ASSIGNED TASK:
From the listing below, pull each line that includes "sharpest".

*** Opening of STORED DATA ***

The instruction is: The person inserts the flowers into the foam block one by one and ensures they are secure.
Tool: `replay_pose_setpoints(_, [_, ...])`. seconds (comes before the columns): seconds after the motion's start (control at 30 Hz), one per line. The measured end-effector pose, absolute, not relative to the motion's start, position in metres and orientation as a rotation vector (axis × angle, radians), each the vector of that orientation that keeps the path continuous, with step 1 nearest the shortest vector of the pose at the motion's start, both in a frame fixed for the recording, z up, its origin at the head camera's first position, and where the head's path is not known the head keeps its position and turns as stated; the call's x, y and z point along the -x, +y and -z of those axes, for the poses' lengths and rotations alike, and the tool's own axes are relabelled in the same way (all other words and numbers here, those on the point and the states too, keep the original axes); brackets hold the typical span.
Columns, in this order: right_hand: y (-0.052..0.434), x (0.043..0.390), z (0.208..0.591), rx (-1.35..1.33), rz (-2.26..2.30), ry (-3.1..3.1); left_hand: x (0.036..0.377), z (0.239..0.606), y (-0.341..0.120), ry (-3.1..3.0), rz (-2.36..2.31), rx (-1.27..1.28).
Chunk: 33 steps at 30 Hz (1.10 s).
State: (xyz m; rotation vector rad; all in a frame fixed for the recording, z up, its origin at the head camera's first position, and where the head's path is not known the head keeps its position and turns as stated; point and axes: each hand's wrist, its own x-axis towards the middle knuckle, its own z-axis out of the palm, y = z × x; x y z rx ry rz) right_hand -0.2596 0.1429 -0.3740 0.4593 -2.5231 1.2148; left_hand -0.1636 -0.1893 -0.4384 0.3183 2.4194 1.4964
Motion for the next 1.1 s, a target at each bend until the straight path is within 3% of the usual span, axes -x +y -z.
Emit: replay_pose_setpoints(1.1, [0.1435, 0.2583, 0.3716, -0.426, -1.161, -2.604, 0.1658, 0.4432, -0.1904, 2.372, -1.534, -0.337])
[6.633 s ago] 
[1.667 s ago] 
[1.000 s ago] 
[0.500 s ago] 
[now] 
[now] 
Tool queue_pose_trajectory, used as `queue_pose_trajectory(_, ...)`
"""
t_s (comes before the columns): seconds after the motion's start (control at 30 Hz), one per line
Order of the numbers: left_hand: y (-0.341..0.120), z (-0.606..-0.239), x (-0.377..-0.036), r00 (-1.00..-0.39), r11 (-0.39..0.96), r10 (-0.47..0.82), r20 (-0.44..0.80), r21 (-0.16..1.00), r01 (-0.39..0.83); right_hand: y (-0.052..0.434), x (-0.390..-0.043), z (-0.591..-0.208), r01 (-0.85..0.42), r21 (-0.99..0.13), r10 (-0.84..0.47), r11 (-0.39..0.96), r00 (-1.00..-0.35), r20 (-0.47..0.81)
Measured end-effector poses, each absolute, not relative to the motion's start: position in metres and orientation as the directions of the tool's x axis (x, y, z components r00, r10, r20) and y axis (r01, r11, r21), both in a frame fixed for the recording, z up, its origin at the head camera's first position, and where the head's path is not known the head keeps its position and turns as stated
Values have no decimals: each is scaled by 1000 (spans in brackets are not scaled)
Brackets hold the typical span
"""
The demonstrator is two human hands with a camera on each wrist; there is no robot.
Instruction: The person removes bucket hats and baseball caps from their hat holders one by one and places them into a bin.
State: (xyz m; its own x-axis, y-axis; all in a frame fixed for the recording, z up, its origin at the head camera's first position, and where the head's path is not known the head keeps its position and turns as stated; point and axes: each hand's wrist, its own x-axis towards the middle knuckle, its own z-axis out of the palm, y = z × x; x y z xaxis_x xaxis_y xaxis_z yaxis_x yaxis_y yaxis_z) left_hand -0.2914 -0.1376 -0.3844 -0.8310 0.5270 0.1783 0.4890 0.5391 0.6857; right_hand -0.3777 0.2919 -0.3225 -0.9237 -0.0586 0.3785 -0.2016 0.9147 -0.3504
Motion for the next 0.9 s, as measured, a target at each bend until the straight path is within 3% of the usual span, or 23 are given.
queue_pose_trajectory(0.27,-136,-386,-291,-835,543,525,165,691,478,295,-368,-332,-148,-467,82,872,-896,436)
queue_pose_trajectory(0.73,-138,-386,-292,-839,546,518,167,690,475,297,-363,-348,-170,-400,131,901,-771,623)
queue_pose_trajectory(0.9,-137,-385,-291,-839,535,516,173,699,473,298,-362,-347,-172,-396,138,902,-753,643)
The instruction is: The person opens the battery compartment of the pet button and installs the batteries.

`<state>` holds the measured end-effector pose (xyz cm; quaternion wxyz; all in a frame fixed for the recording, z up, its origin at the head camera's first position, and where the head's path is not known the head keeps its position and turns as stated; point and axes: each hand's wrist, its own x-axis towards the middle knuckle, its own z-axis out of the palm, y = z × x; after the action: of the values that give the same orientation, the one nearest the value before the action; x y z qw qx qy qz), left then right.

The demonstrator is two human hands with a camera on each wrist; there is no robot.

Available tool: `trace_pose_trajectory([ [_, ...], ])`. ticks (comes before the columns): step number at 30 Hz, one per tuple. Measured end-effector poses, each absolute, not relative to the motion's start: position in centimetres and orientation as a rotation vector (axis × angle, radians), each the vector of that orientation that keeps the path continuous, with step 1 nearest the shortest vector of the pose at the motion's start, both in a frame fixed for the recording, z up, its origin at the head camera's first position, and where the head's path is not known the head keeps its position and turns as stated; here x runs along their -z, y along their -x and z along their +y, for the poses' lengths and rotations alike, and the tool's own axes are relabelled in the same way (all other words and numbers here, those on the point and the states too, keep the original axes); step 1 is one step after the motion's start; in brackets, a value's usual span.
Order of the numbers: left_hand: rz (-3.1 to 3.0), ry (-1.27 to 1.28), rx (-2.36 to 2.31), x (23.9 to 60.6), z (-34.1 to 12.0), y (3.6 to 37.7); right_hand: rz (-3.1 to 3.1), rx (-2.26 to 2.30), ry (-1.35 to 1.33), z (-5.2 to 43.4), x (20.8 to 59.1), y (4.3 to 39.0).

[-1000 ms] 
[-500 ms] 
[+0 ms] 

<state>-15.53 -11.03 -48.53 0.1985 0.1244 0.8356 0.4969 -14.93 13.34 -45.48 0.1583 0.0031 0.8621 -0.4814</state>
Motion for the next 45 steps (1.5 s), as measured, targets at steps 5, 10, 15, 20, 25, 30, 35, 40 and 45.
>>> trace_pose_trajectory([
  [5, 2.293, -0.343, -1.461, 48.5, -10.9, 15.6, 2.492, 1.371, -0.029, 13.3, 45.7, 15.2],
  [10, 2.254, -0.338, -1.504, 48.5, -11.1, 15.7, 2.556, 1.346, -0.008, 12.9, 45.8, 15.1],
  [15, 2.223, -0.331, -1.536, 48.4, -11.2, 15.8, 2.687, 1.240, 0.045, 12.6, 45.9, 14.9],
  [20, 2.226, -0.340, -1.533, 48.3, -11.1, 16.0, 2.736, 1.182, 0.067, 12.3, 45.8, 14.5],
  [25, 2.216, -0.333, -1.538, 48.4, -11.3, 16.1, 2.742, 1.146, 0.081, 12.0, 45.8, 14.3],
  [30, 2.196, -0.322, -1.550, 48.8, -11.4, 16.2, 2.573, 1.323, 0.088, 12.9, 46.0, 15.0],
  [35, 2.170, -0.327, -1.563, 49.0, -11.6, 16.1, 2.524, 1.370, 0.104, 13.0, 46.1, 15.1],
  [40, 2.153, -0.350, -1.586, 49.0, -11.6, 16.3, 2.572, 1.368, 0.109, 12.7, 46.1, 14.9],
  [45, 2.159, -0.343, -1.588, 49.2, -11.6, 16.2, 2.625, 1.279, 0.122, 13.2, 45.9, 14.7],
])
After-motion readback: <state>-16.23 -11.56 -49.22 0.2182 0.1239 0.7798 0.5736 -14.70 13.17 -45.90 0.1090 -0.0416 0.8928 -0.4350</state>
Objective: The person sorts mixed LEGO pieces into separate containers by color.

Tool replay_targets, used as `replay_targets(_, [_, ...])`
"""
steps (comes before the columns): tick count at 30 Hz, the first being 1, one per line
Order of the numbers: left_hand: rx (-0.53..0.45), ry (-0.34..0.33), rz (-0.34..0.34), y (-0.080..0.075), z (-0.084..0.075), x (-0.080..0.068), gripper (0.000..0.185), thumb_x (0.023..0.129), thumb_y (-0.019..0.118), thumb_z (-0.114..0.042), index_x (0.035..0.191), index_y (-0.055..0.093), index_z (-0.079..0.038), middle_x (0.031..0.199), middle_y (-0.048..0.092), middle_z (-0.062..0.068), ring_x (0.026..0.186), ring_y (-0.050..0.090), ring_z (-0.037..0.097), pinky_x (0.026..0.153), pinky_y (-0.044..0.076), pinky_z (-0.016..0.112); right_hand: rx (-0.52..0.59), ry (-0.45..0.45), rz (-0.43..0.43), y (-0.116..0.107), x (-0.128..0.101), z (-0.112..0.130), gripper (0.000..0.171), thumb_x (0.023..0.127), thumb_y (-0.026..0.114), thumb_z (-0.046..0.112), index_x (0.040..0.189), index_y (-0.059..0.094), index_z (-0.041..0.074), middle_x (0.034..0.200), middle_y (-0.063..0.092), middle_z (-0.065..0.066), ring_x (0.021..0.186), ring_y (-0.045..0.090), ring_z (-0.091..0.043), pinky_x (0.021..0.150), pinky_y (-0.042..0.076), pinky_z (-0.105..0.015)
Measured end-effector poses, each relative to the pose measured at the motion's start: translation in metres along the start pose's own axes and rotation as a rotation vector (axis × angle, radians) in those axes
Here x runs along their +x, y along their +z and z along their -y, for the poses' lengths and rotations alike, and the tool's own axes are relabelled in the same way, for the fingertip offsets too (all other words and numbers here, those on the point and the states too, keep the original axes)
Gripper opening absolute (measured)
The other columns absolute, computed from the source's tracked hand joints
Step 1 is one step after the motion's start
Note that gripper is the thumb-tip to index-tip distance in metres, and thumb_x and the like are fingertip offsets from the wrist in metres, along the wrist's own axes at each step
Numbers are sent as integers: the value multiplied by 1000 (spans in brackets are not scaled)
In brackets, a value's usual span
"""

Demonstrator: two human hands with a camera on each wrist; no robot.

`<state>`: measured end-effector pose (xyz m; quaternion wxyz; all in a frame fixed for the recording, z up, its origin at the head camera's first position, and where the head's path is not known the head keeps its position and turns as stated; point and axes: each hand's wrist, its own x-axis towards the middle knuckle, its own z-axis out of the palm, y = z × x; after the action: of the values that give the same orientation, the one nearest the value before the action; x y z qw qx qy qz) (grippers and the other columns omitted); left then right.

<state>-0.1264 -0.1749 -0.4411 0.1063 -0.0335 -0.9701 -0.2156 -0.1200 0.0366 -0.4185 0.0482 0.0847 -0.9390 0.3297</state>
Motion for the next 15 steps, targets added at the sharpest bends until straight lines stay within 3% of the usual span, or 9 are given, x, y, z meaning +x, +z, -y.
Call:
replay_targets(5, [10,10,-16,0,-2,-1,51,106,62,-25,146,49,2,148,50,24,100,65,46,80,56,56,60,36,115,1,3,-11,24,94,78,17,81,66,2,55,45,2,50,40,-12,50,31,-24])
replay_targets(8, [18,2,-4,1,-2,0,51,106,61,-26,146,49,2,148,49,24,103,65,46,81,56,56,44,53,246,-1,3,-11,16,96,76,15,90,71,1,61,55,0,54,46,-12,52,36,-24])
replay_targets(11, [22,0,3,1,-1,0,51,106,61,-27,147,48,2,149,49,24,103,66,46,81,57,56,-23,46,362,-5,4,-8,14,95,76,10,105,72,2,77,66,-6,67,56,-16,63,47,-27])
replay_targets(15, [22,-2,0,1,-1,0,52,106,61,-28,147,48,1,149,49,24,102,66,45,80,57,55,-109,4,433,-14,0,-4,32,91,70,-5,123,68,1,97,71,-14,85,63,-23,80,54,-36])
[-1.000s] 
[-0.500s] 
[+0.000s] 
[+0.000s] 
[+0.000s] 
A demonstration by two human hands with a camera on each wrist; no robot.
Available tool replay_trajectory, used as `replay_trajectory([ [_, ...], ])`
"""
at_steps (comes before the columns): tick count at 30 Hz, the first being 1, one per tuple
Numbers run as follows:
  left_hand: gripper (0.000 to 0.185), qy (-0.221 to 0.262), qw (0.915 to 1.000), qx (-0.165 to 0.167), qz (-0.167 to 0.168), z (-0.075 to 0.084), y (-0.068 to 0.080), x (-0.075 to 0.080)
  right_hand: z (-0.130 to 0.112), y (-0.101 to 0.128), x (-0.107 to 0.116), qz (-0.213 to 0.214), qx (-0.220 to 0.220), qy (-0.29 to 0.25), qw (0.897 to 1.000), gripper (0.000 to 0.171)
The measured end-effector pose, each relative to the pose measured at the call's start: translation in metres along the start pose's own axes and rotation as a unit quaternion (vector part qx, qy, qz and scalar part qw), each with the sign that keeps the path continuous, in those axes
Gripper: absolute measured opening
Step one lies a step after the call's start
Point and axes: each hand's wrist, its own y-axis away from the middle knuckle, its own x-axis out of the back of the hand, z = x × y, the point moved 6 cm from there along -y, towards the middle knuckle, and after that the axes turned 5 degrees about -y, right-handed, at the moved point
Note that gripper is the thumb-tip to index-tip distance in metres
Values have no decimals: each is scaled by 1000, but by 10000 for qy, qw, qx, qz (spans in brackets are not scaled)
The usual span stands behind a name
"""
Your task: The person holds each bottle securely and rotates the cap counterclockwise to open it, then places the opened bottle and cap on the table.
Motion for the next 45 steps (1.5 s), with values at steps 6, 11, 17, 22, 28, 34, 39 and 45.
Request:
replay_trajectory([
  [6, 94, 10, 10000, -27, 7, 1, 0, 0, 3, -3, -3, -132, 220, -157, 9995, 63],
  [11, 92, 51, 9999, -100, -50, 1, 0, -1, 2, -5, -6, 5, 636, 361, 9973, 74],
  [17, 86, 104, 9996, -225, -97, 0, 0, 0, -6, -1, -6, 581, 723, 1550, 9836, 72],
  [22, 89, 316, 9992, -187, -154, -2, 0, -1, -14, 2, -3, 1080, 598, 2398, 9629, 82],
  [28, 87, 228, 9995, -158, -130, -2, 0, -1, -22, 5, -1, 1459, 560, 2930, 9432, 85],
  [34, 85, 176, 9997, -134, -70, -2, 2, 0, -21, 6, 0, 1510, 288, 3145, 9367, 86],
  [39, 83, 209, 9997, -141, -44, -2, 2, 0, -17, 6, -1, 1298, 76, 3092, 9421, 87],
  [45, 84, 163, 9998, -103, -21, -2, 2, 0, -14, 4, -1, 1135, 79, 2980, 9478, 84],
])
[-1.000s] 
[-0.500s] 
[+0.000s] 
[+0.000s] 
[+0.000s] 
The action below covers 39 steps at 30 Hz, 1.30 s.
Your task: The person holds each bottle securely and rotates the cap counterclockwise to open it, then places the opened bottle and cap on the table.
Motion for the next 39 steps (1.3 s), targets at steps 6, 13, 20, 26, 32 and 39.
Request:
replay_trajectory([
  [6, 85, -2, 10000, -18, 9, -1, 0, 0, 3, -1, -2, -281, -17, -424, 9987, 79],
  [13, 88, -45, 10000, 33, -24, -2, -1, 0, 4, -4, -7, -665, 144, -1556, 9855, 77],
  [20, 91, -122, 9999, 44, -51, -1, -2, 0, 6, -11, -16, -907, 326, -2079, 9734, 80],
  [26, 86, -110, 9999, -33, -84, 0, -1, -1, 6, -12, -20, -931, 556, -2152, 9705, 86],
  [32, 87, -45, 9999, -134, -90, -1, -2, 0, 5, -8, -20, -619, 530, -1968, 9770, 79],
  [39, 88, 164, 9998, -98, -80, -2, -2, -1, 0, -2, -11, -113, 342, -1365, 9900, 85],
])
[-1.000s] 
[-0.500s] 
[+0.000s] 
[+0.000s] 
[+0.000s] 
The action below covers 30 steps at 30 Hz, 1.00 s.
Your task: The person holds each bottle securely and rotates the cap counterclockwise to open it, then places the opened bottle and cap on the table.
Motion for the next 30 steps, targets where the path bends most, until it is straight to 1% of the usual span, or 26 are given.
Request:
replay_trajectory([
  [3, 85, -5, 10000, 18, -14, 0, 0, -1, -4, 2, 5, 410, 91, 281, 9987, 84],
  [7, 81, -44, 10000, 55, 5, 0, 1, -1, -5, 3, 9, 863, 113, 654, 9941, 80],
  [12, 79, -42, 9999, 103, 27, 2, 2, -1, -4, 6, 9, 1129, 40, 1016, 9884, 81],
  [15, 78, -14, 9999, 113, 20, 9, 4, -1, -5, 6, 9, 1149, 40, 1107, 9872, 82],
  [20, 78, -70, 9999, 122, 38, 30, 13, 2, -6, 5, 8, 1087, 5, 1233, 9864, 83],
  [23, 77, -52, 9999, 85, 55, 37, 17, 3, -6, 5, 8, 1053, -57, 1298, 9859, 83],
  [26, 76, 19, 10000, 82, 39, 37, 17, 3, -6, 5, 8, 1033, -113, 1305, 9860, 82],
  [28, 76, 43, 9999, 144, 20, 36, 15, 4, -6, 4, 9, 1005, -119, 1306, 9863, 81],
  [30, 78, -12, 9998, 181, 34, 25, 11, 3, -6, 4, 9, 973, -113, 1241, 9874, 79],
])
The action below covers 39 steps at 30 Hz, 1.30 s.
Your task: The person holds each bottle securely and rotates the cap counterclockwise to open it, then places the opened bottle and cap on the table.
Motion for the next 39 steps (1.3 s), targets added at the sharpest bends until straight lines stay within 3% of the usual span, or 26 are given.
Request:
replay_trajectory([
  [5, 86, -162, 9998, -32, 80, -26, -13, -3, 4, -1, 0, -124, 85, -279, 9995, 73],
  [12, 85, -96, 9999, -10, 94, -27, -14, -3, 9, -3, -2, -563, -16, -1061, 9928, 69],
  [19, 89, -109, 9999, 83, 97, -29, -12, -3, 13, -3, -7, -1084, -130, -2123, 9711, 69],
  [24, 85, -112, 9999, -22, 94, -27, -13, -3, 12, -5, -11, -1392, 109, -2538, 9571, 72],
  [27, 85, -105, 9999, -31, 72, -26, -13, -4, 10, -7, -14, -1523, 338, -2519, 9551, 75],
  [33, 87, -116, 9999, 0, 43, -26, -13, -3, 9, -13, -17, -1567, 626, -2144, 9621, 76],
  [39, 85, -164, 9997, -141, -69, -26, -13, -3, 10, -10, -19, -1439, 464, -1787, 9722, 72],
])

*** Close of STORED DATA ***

YOUR SOLUTION:
Motion for the next 15 steps, targets added at the sharpest bends until straight lines stay within 3% of the usual span, or 9 are given, x, y, z meaning +x, +z, -y.
Motion for the next 39 steps (1.3 s), targets added at the sharpest bends until straight lines stay within 3% of the usual span, or 26 are given.

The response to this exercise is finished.